The Helsinki tabloid Iltalehti reports that Finnish ministers will be meeting on Wednesday this week to discuss data breaches at the Vastamo psychotherapy centre that have so far led to the filing of criminal reports by thousands of victims.
In a telephone briefing for the media on Sunday evening, Interior Minister Maria Ohisalo (Green) said that the most important issue at the moment is to provide help and support to people targetted by the hackers.
Ohisalo described the attack on the psychotherapy centre, and attempts to extort money from victims as "a very serious, shocking and outrageous act".
She told the media that crisis assistance has been provided over the past few days and she thanked the Finnish Red Cross, the Victim Support Service, Mental Health Finland, and the church for their active involvement.
Ohisalo noted that some patient data has been released on the Tor network and there are now concerns that it may be published on other platforms, as well. She added that key ministries are now reviewing what can be done to help victims and prevent similar situations in the future.
People who think their personal data may have been compromised can contact Victim Support Finland for guidance.
Poorly monitored
Helsinki's other main newsstand tabloid, Ilta-Sanomat reports that in practice, information security at more than 250 social and healthcare organisations in Finland is not monitored at all.
It writes that the National Supervisory Authority for Welfare and Health (Valvira) does not have sufficient resources to oversee cybersecurity. This monitoring work is therefore entirely up to the due diligence of companies and organisations themselves.
Valvira's Chief Engineer Antti Härkönen says that social and health care information systems are monitored on the basis of customer information legislation.
According to Härkönen, information systems are divided into two categories: systems directly connected to the national health database "Kanta" are designated class A, everything else is class B.
The Vastamo psychotherapy centre, which was was hit by hackers is a class B system.
"There are 260 class B systems, and at the moment, I am the only person monitoring them, so the level of any regular, proactive monitoring is of these is very low," Härkönen told Ilta-Sanomat.
He confirmed to the paper that in practice the information systems of these healthcare providers are not monitored unless a problem is reported.
Härkönen explained that when these systems are commissioned, there is a testing process and an external external security assessment.
"In the case of class B [information systems], in practice, the system manufacturer is responsible for the [security] requirements. There are no detailed security regulations as required for class A systems," Härkönen added.
In the Vastaamo case, Valvira's Härkönen said that a full investigation is underway, but it is still too early to provide an answer to how hackers breached the system.
"This will probably also lead to an assessment of the requirements for class B systems in the future, and will certainly lead to a review of how system monitoring should be upgraded."
Covid and privacy
According to the Turku-based daily Turun Sanomat, Finland's Data Protection Ombudsman has received a large number of inquiries about personal privacy issues related to the coronavirus epidemic, especially in working life.
These issues have been mainly questions such as whether or not taking an employee’s temperature or and reporting a coronavirus infection to the authorities is a violation of privacy.
In addition, the Ombudsman's office has received just one complaint about the Koronavilkku infection tracing app, according to Deputy Data Protection Ombudsman Anu Talus.
According to Turun Sanomat, information about infections is considered confidential health information, but exposure, for example, is not.

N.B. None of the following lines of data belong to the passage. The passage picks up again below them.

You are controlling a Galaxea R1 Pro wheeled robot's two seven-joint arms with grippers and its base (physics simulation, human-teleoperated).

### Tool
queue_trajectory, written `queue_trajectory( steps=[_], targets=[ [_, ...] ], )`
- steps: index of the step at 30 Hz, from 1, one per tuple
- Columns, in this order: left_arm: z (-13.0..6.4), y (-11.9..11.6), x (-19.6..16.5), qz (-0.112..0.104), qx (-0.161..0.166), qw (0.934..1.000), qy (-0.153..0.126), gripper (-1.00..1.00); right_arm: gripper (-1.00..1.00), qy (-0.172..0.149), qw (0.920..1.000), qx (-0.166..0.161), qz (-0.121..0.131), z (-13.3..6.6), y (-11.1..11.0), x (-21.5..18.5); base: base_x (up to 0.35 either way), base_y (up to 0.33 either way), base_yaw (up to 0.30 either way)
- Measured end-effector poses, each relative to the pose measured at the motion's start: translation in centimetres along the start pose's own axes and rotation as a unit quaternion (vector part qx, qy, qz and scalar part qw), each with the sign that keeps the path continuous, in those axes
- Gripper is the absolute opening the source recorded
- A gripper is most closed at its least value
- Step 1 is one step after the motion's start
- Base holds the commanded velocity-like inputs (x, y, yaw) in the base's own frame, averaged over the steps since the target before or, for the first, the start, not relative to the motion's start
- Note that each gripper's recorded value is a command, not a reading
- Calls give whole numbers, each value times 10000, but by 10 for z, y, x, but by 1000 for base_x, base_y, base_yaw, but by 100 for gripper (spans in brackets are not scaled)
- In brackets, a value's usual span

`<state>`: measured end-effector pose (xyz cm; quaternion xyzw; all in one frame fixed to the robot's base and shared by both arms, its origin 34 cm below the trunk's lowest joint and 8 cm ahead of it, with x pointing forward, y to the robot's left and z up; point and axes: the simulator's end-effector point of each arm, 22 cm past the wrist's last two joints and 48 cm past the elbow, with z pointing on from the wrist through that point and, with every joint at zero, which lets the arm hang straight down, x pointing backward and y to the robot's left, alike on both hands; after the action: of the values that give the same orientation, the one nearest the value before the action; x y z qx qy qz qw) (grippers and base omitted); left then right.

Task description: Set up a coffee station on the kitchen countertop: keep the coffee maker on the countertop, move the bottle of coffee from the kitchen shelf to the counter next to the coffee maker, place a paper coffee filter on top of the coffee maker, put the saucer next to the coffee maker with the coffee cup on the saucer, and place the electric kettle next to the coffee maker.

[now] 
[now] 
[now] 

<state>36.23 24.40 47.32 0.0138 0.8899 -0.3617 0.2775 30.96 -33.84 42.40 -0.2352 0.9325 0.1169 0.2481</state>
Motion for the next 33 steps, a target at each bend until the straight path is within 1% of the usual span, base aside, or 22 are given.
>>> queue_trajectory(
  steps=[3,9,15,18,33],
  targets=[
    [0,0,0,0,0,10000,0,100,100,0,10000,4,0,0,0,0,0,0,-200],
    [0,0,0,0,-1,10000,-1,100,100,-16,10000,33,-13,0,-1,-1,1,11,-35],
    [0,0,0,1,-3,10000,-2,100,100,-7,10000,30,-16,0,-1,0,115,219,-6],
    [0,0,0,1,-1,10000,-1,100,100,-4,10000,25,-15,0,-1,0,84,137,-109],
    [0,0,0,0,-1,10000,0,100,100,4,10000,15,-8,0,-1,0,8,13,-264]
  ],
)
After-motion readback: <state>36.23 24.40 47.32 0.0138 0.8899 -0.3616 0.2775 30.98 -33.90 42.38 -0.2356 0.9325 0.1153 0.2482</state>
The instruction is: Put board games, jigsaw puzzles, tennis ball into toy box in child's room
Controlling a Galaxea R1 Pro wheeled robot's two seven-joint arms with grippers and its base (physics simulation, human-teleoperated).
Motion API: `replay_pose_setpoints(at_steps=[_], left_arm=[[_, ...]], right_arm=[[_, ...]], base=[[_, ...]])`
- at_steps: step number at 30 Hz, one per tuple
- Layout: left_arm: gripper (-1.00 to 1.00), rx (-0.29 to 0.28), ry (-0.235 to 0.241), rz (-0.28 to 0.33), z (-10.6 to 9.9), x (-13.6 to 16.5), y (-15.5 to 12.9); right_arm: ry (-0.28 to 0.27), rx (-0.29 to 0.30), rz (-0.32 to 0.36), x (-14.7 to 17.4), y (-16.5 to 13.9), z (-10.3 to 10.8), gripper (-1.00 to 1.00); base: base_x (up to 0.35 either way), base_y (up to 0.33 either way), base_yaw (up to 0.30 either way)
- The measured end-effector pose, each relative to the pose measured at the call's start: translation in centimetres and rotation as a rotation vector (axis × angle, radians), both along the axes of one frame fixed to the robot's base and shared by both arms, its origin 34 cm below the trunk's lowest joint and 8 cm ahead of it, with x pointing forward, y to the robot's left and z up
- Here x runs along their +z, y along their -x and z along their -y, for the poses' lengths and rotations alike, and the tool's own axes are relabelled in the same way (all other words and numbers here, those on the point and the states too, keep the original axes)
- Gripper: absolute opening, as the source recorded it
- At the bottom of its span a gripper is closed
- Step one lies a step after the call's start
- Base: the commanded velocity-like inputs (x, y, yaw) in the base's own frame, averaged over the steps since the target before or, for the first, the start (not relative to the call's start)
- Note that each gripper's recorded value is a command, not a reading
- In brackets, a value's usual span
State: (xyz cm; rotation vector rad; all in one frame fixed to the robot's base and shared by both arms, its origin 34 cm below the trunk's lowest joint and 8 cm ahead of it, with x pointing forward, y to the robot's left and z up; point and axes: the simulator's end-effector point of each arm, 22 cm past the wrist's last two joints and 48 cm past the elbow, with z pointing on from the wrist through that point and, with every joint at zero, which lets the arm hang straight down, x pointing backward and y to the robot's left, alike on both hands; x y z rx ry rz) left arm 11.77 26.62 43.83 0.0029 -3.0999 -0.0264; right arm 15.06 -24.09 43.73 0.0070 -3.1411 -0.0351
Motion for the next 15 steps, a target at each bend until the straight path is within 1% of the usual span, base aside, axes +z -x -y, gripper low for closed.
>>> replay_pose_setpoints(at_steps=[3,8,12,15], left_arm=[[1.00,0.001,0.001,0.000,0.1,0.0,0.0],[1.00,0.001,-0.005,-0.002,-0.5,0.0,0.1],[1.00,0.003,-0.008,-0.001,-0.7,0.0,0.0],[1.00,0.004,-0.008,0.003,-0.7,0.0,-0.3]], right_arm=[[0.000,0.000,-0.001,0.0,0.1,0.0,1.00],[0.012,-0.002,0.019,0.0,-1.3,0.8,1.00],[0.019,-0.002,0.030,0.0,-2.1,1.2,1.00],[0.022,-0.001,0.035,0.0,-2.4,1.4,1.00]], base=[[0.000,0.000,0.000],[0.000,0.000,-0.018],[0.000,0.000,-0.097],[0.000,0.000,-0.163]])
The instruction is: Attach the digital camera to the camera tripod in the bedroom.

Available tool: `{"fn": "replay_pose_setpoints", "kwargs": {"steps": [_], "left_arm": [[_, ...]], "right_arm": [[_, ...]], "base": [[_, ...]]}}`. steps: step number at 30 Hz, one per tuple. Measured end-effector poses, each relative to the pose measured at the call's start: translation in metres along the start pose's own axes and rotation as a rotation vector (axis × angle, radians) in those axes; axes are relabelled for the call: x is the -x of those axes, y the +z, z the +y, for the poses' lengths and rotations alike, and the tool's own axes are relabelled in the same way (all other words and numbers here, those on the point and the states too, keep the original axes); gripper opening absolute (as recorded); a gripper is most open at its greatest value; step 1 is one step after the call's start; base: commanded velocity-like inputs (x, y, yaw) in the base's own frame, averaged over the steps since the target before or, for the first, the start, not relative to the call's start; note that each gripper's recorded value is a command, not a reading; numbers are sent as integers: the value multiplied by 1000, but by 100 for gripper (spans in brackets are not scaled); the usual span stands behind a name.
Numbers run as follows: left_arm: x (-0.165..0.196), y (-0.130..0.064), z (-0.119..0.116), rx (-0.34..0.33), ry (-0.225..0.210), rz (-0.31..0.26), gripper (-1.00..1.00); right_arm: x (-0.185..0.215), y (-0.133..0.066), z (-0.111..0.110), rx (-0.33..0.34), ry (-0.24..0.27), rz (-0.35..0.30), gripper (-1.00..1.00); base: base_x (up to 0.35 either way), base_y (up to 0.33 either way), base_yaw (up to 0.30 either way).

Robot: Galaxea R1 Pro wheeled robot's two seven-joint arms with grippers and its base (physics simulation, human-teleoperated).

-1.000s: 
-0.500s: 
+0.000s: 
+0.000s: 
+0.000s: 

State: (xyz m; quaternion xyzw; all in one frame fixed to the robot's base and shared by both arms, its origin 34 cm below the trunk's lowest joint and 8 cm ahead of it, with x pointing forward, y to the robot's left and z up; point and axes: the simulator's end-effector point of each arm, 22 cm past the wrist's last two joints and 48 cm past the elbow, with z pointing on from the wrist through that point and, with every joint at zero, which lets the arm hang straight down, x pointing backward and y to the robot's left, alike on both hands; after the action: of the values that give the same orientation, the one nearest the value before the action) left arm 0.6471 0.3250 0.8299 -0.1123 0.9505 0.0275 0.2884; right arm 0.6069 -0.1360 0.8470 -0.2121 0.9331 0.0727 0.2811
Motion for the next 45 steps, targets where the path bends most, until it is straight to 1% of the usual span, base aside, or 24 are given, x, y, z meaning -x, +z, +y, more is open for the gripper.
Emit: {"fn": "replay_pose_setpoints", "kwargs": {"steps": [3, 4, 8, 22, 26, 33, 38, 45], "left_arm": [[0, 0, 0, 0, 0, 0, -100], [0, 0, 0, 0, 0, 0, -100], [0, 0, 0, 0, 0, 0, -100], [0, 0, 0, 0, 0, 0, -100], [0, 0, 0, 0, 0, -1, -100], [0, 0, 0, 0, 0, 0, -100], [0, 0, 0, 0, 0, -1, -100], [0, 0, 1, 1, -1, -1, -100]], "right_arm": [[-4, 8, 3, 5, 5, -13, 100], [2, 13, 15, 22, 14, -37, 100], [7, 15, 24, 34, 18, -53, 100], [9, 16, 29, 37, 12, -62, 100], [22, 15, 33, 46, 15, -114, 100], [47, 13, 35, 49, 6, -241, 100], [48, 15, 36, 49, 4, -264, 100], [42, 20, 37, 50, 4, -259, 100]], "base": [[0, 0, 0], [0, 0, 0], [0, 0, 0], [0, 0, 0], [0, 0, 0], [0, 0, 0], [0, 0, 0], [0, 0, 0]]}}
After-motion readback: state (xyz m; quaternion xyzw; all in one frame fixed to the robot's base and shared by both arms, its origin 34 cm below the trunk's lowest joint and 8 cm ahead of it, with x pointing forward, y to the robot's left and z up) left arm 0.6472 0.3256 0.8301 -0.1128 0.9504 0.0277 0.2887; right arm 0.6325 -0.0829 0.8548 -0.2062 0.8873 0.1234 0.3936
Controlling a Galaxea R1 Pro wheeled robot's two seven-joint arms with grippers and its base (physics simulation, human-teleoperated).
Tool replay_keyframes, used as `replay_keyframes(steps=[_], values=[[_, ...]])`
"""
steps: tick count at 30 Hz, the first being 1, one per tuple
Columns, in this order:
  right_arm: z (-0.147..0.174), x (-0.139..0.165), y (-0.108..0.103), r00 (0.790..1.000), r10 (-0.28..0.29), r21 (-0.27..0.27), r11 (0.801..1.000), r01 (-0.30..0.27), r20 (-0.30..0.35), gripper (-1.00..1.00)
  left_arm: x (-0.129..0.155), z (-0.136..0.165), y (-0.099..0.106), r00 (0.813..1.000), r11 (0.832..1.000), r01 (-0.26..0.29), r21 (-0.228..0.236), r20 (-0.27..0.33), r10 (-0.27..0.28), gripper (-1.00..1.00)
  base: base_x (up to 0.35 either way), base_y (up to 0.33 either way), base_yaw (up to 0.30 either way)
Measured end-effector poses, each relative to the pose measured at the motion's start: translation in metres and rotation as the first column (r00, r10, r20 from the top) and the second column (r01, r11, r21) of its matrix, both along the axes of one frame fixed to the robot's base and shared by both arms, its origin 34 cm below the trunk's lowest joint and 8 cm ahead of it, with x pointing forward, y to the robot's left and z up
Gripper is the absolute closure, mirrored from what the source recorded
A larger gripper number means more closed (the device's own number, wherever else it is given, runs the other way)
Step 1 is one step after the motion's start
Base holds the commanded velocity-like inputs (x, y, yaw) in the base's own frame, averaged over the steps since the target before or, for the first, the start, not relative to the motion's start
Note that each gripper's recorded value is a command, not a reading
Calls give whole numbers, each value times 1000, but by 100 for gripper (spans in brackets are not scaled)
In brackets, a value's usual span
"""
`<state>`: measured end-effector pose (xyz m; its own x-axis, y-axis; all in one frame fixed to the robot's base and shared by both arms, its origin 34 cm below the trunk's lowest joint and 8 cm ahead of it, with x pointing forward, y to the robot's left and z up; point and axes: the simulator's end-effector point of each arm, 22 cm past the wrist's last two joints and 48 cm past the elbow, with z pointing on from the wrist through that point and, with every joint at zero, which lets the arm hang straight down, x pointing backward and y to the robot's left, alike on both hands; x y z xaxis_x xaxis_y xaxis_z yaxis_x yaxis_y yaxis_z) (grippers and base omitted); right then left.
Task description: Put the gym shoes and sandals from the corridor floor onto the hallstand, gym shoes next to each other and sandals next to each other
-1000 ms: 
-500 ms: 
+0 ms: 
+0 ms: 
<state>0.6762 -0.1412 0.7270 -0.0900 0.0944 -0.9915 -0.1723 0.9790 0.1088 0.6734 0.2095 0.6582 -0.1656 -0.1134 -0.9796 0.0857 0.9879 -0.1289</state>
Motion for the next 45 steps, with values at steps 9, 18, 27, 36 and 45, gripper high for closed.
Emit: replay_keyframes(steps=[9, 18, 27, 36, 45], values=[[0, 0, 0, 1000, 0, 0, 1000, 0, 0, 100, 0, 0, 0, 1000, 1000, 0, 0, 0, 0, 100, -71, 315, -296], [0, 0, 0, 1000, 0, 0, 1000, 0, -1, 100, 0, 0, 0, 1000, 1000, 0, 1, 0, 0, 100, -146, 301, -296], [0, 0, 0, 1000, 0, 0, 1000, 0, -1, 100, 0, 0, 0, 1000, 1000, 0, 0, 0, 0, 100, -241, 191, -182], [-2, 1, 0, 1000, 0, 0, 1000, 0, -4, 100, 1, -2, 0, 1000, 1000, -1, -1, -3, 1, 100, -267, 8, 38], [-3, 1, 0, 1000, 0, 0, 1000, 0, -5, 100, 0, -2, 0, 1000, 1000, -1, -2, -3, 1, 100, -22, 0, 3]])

Talus told the paper that no complaints have been received regarding the direct tracing of infections.
The Office of the Data Protection Ombudsman has provided some guidelines concerning workplace privacy and the coronavirus epidemic.
For example, if an employee of an organisation is diagnosed with a coronavirus infection, the employer may not, in principle, release the name the employee. However, the employer can inform other employees that there has been an infection detected.
The regional administrative agency can order targeted voluntary health inspections, for example at a specific workplace, if the inspection is deemed necessary to prevent the spread of a communicable disease.
In general, employee health information may only be accessed and processed by persons specifically designated to do so. Anyone handling health information is bound by professional confidentiality.